Rachmaninov: S. 2, Adagio
Hay quienes no saben sujetar lo que sienten y lo escriben prisioneros de los caireles de la rima, por ejemplo, sin evitar las contradicciones y desvaríos que tal sujeción conlleva.
Si, para atraer a Lucía, yo escribo un soneto deberé anteponer lo que quiero decir a lo que el cómputo silábico, el número de versos, la rima y demás opciones métricas me obligan a dejar escrito por ser un mal versificador en lugar de un buen poeta. Porque el contenido lo dicta el continente, el significado lo da el significante, el fondo es la forma: pero todo ello puede ser una sandez tontogenaria.

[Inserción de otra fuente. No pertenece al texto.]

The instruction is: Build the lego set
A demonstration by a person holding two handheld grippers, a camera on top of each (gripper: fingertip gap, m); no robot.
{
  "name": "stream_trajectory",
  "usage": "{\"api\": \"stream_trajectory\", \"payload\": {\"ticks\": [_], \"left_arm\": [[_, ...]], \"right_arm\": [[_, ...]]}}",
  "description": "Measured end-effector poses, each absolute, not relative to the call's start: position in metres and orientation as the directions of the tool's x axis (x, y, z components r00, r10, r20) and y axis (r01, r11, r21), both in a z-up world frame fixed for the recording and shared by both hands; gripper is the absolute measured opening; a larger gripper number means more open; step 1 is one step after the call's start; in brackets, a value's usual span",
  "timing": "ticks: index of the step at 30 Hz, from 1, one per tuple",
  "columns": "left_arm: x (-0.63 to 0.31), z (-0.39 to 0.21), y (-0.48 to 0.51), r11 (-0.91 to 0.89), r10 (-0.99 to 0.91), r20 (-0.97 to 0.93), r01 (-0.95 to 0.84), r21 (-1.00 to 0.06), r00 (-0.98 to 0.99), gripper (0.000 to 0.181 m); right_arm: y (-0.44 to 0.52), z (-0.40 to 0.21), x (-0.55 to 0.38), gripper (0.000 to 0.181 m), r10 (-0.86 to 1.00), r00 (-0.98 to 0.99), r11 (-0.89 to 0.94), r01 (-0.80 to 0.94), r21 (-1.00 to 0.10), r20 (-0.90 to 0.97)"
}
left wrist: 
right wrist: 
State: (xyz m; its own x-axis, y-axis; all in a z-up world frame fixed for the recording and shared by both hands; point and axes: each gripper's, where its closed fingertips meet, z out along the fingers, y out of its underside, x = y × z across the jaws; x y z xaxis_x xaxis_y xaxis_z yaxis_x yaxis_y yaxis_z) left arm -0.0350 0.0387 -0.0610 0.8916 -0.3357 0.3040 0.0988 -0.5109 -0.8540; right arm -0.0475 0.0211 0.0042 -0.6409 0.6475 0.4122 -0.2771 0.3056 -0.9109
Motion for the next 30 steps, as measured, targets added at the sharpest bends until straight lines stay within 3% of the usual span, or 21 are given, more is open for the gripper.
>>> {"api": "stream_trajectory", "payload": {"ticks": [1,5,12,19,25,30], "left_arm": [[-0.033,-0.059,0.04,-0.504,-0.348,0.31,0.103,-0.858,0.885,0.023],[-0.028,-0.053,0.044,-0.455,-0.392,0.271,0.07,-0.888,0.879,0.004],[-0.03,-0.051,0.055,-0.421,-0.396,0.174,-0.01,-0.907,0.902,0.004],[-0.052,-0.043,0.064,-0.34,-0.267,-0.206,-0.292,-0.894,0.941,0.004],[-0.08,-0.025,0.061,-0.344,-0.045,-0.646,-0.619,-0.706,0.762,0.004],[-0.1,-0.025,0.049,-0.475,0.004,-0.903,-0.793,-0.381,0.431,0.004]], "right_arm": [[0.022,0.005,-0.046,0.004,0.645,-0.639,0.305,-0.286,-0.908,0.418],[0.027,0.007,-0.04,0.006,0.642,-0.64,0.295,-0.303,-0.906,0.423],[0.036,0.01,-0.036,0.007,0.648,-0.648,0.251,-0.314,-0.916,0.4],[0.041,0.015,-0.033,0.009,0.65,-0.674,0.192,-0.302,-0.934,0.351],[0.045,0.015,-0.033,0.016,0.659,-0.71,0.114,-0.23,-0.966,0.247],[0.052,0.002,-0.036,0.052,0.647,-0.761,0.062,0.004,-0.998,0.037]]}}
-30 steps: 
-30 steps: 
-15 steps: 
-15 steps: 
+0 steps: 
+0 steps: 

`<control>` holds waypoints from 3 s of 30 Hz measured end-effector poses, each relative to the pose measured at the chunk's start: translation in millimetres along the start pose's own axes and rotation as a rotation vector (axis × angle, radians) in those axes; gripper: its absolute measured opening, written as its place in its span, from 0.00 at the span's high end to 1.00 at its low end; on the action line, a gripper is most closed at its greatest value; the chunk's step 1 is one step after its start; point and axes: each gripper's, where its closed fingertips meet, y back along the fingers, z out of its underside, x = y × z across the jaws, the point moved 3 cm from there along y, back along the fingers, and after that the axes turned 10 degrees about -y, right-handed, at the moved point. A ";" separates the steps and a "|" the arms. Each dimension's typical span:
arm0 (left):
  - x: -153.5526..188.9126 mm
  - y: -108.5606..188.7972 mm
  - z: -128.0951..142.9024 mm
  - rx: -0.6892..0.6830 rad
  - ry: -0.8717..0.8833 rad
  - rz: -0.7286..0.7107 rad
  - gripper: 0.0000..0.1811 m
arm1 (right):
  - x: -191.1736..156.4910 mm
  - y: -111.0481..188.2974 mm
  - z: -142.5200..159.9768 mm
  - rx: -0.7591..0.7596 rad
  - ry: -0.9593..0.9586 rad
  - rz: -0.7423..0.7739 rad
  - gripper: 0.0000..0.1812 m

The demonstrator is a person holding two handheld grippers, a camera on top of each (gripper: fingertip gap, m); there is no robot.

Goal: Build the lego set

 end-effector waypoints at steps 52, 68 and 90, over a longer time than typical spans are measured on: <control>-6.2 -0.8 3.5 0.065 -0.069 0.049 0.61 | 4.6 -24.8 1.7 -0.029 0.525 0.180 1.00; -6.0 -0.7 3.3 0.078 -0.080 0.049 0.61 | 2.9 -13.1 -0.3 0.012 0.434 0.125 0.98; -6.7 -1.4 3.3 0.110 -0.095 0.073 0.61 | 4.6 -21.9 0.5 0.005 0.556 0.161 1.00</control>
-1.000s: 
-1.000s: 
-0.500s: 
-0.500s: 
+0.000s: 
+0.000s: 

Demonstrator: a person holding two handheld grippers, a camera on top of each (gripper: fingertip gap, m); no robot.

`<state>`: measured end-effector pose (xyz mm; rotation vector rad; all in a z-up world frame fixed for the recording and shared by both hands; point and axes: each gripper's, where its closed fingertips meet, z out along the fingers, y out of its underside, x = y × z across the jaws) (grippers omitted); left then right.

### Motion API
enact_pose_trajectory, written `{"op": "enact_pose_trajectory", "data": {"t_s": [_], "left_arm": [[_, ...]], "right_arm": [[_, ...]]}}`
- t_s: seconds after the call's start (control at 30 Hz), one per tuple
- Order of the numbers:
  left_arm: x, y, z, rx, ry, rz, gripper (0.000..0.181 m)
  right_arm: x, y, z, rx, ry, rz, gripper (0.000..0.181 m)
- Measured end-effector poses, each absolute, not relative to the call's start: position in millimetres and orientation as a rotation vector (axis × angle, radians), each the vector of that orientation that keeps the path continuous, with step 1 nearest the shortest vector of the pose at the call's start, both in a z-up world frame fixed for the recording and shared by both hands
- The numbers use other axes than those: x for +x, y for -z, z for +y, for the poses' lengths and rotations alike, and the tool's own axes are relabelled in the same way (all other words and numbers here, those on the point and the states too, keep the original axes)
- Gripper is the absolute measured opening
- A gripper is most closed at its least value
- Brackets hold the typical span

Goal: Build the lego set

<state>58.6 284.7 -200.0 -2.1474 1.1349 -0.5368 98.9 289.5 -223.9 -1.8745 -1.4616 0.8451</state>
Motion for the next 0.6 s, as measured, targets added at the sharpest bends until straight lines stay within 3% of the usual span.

Por ejemplo:
Cuando te conocí, Dulce Lucía,
me fascinó el fulgor de tu belleza;
y venciendo mi pluma su aspereza
le compuse un soneto a tu alegría.
le compuse un soneto a tu alegría.
Escribí que tu boca sonreía
con la fiebre del beso y la tristeza,
y que amaba tu risa porque empieza
en su sonrisa la melancolía.
Tanto acierto logré en la inspiración
que, sin yo darme cuenta, te escribí
el corazón en forma de poesía.
Te escribí el corazón; y de aquel día
hasta cuando tomaste forma en mí
tengo versos de ti por corazón.
La destinataria puede rendirse ante el requiebro; pero el lector debe pensar que tanto amor y no poder nada contra los ripios. Porque si leemos atentamente observamos que el verso 6º (con la fiebre del beso y la tristeza) solo se sostiene por lo que pretende y no consigue: la ardentía del beso-amor, no aplicable a tristeza, palabra exigida por la rima y no por la necesidad semántica, por mucho que quiera simultanearse el carácter sufriente y riente de la dulcívora Lucía. Los dos tercetos no son más que dos jugladorescas muletas del tal ripio (por todos los celestes cielos, qué hipérbaton extráñico: ¡versos de ti!).
Y no se justifica, por más que la dama receptora se alegre del piropo y el autor se disculpe porque lo improvisó en una servilleta nocturna, hace décadas, para entusiasmar a una joven.